The hospital said it wants to work in partnership but is at odds with a union that wants to “run the show.”
“It is clear that this employer is inexperienced when it comes to including their employees in discussion,” said Twomey. “We are hopeful to get over that – to build a working relationship.”
Twomey said that both good and bad changes to working conditions must be discussed within the framework of the contract, a legally binding document.

Issues of trust

How the union and hospital ownership will build a relationship without trust remains uncertain. The hospital alleges that the union set up to sabotage the state investigation. The DHSS report revealed sterilization procedures weren’t followed. According to the hospital management, they don’t understand why a technician stopped performing sterilization procedures routinely completed over the last five months, days before the state investigation.
“The [union] built the violations for that report. They set us up,” said Lipsky.
The hospital let go of the manager overseeing the technician that made the sterilization errors and took disciplinary action.

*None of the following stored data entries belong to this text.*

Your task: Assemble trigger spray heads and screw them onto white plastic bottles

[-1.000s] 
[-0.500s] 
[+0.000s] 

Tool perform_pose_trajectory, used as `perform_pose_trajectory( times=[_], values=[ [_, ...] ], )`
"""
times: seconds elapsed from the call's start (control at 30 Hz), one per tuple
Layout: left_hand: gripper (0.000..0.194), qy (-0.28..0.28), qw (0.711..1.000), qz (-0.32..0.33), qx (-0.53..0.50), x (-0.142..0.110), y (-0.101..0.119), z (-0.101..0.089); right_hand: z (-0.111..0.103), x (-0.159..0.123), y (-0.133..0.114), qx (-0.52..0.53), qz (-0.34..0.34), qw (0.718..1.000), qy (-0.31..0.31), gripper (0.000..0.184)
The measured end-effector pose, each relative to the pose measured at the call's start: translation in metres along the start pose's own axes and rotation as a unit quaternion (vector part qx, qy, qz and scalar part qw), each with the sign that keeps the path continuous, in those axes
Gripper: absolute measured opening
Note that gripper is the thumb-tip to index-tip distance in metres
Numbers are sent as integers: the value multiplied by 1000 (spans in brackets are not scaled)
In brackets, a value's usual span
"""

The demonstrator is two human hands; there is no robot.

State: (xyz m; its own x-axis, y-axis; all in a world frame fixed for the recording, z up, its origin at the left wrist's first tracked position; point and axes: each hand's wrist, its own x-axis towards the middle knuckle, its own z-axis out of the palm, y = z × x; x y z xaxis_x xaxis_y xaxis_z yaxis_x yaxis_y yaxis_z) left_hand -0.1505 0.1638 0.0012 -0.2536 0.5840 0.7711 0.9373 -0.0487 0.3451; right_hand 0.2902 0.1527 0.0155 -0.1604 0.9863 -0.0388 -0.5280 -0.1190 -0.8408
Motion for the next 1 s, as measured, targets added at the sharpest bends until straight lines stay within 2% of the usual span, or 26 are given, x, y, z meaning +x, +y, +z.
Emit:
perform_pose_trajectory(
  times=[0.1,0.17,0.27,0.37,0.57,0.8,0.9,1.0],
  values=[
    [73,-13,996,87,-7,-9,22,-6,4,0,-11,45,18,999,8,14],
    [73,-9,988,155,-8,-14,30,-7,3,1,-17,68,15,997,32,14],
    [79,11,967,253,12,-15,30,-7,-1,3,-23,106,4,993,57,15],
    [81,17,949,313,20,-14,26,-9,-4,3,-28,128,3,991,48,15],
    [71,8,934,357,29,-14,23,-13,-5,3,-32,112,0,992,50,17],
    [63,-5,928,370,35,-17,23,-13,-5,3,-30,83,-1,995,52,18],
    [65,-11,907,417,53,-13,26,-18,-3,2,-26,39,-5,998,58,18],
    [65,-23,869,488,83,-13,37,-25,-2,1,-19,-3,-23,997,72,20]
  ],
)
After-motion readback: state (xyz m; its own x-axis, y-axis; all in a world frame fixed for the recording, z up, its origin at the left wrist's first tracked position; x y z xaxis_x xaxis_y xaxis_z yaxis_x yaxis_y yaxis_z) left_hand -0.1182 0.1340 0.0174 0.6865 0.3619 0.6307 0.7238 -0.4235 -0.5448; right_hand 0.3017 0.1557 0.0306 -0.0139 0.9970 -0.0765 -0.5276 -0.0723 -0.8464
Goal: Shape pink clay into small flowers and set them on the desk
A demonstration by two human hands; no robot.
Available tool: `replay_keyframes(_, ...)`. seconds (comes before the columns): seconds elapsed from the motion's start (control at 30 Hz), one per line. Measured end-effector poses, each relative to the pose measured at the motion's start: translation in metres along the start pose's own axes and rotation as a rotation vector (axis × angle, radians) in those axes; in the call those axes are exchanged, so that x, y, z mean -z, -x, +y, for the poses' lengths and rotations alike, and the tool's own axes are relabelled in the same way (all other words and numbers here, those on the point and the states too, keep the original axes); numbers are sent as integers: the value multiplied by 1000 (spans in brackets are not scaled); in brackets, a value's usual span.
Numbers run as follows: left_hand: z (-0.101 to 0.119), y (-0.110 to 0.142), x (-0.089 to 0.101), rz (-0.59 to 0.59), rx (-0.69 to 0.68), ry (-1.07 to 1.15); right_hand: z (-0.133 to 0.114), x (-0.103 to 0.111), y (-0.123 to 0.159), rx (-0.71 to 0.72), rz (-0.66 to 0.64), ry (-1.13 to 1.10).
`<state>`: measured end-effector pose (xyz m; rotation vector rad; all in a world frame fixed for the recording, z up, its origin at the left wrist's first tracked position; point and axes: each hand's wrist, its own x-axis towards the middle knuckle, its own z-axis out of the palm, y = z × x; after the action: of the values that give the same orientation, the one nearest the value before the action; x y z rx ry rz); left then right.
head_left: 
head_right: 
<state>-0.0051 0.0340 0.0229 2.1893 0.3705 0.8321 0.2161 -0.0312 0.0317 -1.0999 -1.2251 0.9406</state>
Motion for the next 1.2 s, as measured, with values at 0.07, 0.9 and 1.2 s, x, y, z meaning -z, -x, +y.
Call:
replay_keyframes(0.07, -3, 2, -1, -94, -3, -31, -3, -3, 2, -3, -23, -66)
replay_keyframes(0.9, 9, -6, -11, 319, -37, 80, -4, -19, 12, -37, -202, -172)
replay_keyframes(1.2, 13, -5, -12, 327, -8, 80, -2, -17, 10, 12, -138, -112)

“Entirely untrue and unfounded. It is up to managers to assign such duties and failed to do so,” said Twomey. The union had no idea that the state was conducting an investigation, added Twomey.
The owners found other deficiencies in the report such as doctors failing to get informed consent from patients as intolerable and said corrective action was taken to remedy the deficiencies.
“Should we do better?” Lipsky said. “Absolutely. Will we do better? Absolutely. We’ll continue to move forward and we’ll demand quality work.”